COVID-19: Indian-American Couple Develops Low-Cost Emergency Ventilator

Devesh Ranjan and his wife Kumuda Ranjan have developed a low-cost portable emergency ventilator which will help in the battle against the Covid-19 pandemic.

An Indian-American couple took just three weeks to develop the emergency ventilator, which will soon be in production stage and will be available in India and the developing world.

Devesh is a professor in Georgia Tech’s George W Woodruff School of Mechanical Engineering, and Kumuda a practising family physician in Atlanta,

“If you can do a manufacturing of scale, it can be produced (item cost) for less than $100. Even with a price point of $500, they (the manufacturer) would have enough money to make sure that they are making enough profit in the market,” Professor Ranjan was quoted as saying by PTI.

A ventilator of this type costs $10,000 on an average in the US, he added. He also clarified that this is not an ICU ventilator, which costs more.
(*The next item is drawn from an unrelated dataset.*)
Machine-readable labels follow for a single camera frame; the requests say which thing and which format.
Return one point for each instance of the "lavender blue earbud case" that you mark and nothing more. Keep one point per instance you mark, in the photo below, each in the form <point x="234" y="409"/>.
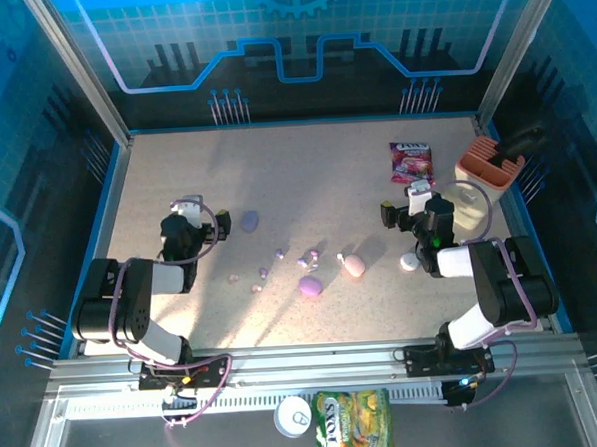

The Open-AirVentGT has been developed to address acute respiratory distress syndrome, a common complication for Covid-19 patients. It uses electronic sensors and computer control to manage key clinical parameters such as respiration rate, tidal volume (the amount of air moved into and out of the lungs during each cycle), inspiration and expiration ratio, and pressure on the lungs, Prof. Ranjan explained.

“The goal of this project was to make a low cost makeshift ventilator that gives those controls to the physician,” Dr Kumuda said. He is of the opinion that there is going to be a global shortage of ventilators, given the growing spread of coronavirus which so far has killed more than 345,000 people globally.